The first step in running a denaturing gel is to denature your proteins. This is accomplished using: SDS ,SDS is the main star of the denaturing protein gel. SDS is a detergent composed of a hydrophobic hydrocarbon tail attached to an ionic sulphate group and a key component of loading buffer,. When SDS meets up with your protein, SDS’s hydrocarbon tail dissolves any hydrophobic region of the protein, while the sulfate end breaks non-covalent ionic bonds. This causes your protein to lose its secondary and tertiary structure, and well…unfold. Once surrounded by SDS, your previously carefully folded protein becomes loose and long, just like overcooked spaghetti. Following this will be an addition of a reducing agent and heat. These are furtherly helps to completely denature the proteins and also helps with physically loading the gel. Now that your proteins are nice and linear, it’s time to run them out on your polyacrylamide gel using electricity. That's why we now use gel eletrophoresis to actually view the proteins fragments or bands. Remember, your proteins won't move through the gel by their own volition; instead you must subject your gel to an electric current, with the negative charge at the top where the proteins are loaded and the positive charge at the bottom. SDS-coated proteins have a large negative charge (thanks to the SDS), thus the proteins are attracted to the positive charge and move from top to bottom. I hope this answers your question.

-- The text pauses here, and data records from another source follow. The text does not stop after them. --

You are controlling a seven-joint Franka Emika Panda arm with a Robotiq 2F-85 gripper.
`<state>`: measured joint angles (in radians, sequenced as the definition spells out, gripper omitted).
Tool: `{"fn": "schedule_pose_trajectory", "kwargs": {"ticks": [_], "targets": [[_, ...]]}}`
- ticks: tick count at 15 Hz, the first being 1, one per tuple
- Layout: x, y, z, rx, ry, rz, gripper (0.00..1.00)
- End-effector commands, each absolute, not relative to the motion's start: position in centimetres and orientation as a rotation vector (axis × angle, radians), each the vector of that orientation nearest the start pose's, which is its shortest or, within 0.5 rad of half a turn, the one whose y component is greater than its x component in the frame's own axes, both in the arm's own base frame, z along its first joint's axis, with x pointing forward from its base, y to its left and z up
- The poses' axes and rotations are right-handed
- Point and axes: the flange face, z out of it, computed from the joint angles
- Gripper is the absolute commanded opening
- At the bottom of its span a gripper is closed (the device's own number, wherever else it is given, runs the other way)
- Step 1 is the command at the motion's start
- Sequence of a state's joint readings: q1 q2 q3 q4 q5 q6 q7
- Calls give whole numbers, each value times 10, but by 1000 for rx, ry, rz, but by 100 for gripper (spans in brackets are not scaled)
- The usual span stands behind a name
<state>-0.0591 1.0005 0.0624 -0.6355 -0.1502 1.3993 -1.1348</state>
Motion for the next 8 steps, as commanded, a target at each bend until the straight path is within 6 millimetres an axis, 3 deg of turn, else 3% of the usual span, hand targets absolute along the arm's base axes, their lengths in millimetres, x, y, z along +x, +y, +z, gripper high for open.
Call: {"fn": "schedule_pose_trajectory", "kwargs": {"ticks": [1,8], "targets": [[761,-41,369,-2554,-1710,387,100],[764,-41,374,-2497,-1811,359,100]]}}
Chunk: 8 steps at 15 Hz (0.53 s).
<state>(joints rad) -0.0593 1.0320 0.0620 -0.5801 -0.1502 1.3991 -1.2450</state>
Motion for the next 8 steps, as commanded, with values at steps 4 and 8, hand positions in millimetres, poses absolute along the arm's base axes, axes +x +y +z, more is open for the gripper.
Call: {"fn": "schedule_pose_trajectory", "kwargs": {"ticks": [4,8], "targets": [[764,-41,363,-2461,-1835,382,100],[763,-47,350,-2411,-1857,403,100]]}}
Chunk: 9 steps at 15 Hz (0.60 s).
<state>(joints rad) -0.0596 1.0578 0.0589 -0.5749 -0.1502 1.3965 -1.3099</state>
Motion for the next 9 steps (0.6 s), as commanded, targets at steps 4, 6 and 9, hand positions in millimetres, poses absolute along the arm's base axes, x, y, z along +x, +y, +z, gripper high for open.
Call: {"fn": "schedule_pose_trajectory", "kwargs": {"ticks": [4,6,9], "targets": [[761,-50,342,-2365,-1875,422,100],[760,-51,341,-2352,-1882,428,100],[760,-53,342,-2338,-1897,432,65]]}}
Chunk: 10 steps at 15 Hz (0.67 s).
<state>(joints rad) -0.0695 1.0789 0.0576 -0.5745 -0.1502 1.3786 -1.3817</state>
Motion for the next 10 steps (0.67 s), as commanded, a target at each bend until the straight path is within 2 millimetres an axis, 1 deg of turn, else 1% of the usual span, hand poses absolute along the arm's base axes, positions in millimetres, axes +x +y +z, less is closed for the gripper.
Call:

DNA based on charge, molecules are separate, the movement is also negative to positive side according to electrophoresis principles. But in case of protein it is not possible because both charges present in molecules. So first through anionic detergent SDS you will make the net protein charge as negative then run the electrophoresis and the separation will occurs properly based on charge and size.
The negative charge of its phosphate backbone moves the DNA towards the positively charged anode during electrophoresis. However, the migration of DNA molecules in solution, in the absence of a gel matrix, is independent of molecular weight during electrophoresis.To separate molecules based on their lengths, samples are run in denaturing conditions. For proteins, sodium dodecyl sulfate (SDS) is used to linearize proteins and to negatively charge the proteins. ... Protein Ladder is the must in SDS-PAGEto determine the molecule weight of the protein of interest.
One more answer for your question here. For protein in SDS gel, we normally run longer time right. If you use agarose gel, it will melt before your getting your results. Sometimes, at the end of SDS page running time, you may notice the running solution is hot.